Sunday, December 27, 2009

Pretzle Logic; or, Why We Use a Circle to Express the Term "Zero."

Note: Please read my previous post about Deprivation Theory and Knowledge, before reading this. It'll explain the title.

I was presented recently, with an argument that Rational thought was limited to our current context, or our perception of life and existence. I.e. We strive to make everything rational because we can only conceive of this existence.

The concept is classic Kant. We live in a phenomenal world and rationality may apply only to the world in which we perceive. The "real" or Noumenal world may have a completely different set of rules and rationality may not even function there.

I'm trying to respond to this argument as carefully as possible, to convey the proper point but...

We could all live in a yellow submarine, too. Point is, ANYTHING COULD be, beyond the context and perception of our existence. The question is whether or not we live according to the context we KNOW and the world we are in, or do we subvert all that for the sake of living according to fundamental premises that we just HOPE are correct?

Basically, zooming out too far from existence almost entirely usurps epistemology. If we're to live according to principles based on a world we can neither perceive or know, then Ethics and Morality are played deuces wild. What's to say that sacrificing human beings isn't what we're supposed to do according to this greater existence that we can't even know exists?
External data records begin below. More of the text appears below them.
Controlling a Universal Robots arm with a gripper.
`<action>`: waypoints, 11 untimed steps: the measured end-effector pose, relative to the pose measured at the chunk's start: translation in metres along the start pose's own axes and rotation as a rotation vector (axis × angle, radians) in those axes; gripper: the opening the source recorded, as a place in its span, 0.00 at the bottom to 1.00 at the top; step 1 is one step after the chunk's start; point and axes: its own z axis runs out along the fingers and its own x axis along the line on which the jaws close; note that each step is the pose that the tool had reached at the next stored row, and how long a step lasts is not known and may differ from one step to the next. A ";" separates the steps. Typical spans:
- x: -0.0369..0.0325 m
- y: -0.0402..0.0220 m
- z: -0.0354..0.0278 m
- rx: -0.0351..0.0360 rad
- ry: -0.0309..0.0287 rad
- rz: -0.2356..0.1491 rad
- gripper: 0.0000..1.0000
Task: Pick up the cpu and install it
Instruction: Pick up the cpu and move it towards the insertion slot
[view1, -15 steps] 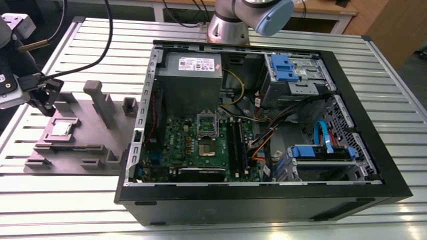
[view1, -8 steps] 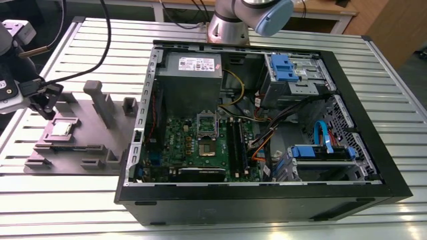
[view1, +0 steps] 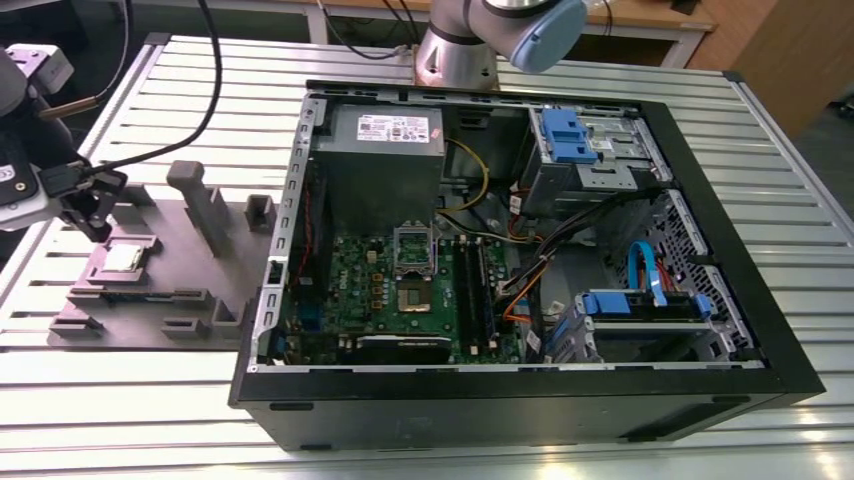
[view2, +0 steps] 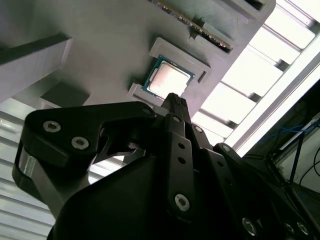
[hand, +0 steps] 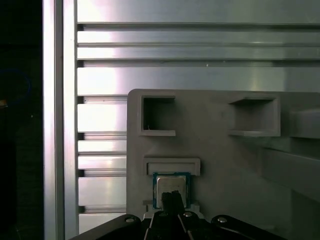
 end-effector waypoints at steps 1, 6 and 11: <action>-0.0015 0.0000 0.0002 -0.0001 -0.0001 0.000 0.10; -0.0031 0.0000 0.0005 0.0000 0.0000 0.000 0.10; -0.0032 0.0000 0.0010 0.0000 0.0000 0.000 0.10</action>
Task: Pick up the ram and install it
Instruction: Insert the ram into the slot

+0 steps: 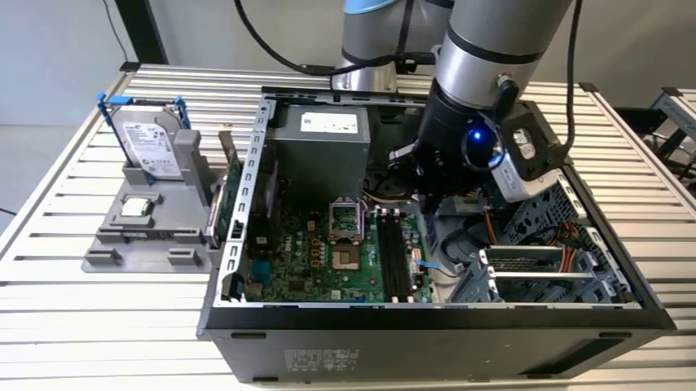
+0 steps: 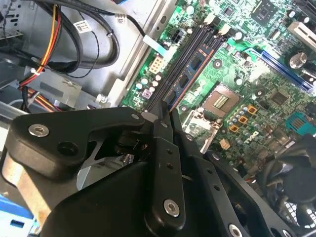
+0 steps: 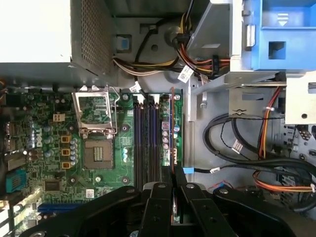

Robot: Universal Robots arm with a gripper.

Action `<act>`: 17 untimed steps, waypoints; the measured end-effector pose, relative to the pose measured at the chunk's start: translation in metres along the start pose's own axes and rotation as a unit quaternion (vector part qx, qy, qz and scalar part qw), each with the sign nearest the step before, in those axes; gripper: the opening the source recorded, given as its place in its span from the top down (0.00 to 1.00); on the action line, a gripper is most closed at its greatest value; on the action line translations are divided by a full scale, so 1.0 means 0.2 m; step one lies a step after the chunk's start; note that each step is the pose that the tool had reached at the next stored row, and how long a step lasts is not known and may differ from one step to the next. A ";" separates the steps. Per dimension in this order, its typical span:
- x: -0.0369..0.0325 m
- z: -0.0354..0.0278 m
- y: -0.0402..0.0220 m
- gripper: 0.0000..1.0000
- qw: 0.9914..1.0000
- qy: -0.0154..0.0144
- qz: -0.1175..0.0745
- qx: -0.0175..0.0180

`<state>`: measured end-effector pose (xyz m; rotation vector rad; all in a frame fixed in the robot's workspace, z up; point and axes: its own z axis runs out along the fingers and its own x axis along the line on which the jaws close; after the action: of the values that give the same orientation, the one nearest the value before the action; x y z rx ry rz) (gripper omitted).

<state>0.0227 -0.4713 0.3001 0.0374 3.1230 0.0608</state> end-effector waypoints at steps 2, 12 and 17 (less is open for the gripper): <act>0.000 0.018 -0.002 1.00 1.000 0.000 -0.004 0.000; 0.002 0.108 -0.026 1.00 1.000 0.000 -0.013 0.000; 0.002 0.154 -0.034 1.00 1.000 0.001 -0.013 0.000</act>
<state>0.0227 -0.4770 0.2690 -0.0042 3.1237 0.0613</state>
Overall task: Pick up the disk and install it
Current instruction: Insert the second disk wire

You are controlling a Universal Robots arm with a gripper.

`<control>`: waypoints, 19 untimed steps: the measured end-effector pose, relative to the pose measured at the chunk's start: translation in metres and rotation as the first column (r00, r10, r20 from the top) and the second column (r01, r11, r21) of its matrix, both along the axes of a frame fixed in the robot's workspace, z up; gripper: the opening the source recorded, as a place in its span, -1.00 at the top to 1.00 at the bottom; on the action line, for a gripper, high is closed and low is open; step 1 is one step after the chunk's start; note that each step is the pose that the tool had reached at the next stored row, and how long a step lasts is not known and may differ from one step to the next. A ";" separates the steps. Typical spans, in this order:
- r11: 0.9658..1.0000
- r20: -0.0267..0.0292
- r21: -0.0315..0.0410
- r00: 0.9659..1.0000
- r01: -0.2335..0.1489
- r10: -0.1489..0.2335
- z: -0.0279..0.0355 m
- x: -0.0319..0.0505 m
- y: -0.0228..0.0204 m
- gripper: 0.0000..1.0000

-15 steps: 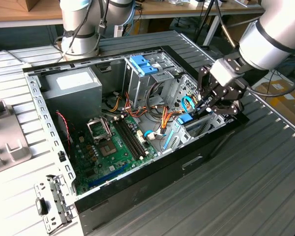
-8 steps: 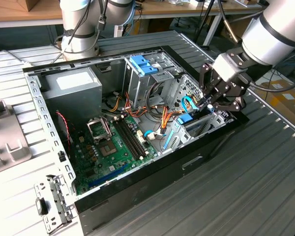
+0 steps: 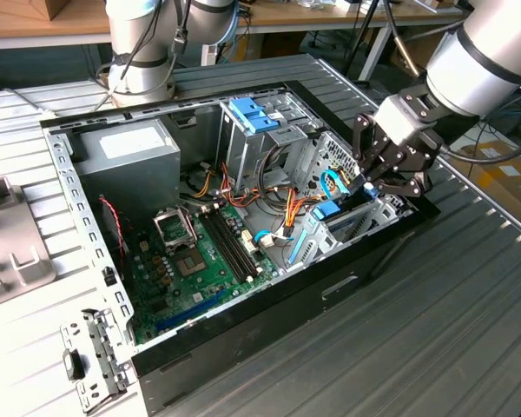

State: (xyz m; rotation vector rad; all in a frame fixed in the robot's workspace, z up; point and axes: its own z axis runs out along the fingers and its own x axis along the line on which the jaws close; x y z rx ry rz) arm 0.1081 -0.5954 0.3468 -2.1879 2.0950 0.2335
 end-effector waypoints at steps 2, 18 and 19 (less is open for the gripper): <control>1.000 -0.002 0.000 1.000 0.000 0.000 -0.0036 0.0001 -0.0014 0.79; 1.000 -0.004 0.000 1.000 0.000 0.000 0.0045 0.0028 -0.0041 0.79; 1.000 -0.004 0.000 1.000 0.000 0.000 0.0060 0.0043 -0.0041 0.79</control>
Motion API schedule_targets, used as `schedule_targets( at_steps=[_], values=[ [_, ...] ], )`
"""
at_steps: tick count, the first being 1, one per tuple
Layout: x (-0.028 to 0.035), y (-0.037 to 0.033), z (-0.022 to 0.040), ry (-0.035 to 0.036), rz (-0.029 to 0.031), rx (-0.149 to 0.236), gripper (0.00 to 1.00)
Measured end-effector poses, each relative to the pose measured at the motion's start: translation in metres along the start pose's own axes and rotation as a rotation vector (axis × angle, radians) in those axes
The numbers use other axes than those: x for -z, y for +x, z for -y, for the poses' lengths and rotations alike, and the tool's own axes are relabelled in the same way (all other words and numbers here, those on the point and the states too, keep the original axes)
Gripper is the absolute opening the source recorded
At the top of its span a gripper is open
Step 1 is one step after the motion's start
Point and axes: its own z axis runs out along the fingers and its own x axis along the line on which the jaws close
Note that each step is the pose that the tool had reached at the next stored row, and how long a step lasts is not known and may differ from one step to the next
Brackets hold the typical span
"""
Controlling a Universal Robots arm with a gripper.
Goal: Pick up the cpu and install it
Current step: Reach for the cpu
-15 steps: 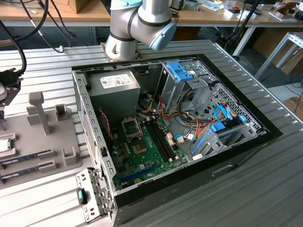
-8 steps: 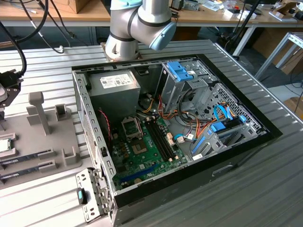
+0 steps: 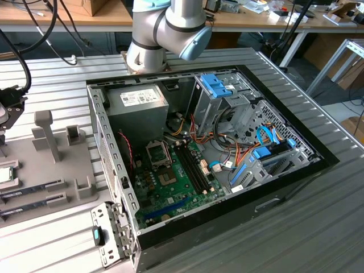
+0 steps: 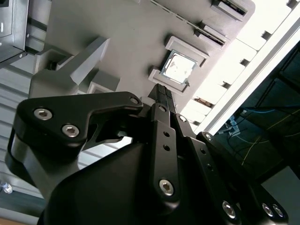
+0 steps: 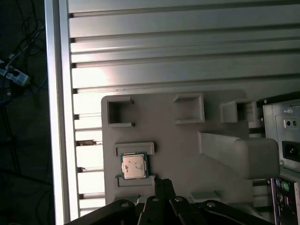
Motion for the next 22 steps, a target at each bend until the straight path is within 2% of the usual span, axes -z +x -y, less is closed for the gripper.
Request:
schedule_targets(
  at_steps=[22],
  values=[
    [-0.0078, 0.0042, -0.0020, -0.0001, 0.0001, 0.000, 0.11]
  ],
)
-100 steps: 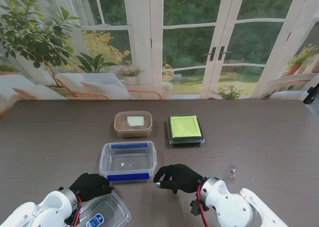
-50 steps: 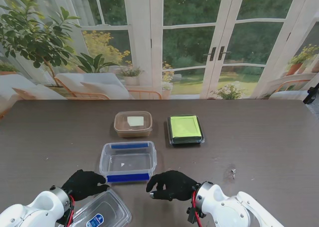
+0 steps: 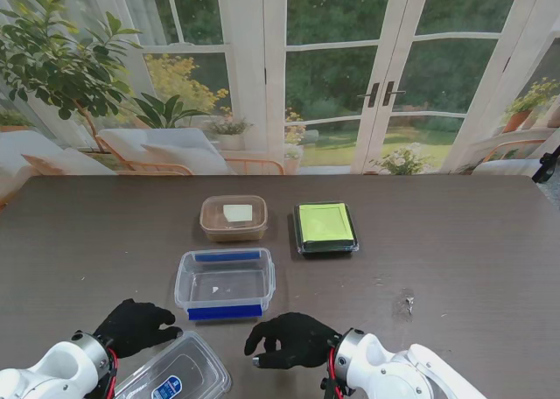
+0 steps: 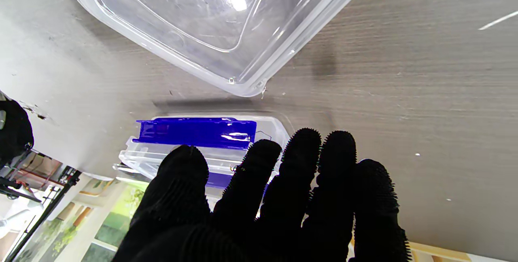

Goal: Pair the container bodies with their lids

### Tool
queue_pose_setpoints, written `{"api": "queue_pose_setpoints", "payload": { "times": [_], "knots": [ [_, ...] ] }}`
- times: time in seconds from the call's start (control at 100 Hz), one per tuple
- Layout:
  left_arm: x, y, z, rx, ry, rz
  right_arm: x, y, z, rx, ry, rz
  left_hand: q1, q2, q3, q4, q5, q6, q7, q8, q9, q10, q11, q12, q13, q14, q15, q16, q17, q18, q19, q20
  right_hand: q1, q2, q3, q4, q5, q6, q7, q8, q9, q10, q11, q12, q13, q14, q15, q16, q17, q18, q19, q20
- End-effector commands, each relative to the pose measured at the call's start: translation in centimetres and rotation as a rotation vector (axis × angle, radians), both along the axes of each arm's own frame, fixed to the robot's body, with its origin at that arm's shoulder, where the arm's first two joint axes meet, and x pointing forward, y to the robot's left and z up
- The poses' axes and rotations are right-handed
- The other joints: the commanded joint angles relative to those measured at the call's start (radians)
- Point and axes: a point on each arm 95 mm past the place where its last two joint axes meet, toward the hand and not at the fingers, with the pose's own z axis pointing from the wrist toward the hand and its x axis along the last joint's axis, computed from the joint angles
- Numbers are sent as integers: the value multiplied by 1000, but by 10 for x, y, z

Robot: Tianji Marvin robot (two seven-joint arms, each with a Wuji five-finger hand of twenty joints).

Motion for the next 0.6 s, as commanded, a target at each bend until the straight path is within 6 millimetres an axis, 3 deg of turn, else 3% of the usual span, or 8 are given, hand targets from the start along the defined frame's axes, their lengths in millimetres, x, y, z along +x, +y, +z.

What's to say that genocide, slavery and any number of other abhorrent atrocities aren't actually good things, according to this estranged world that we suppose MIGHT exist?

Simply put, yes, "What if this world isn't real, and rationality is bunk?" is entirely valid. But, like so many Sophist questions, it will ALWAYS be asked, and NEVER be answered... unless we can figure something through science which is... rational. By operating on premises which can neither be proven true nor false, we directly state that it is perfectly acceptable to be, not only irrational, but unethical and immoral... because our notion of morality (which is based in epistemology) could be bullshit.


Easy Version: Zooming out too far on existence to suppose that the reality we perceive may well be false is valid question to ask, but it ultimately it destroys the very essence of knowledge and morality. It means that there is no right and wrong, there is no good or bad, there is no correct or incorrect, everything is fiction. There is no knowledge, there is no definition, there is no order... all is chaos. In all that, what I'm saying is that means there is no way that we even perceive our existence, that our knowledge is all false, and there is NOTHING that is keeping this world bound together... when there actually is.

Read: EFF U GRAVITY. I'M NOT OBEYIN' UR LAWZ.

Stewie Griffi, stoned in a pot shop in Amsterdam - "I think, the only reason we die, is because we accept it as an inevitability."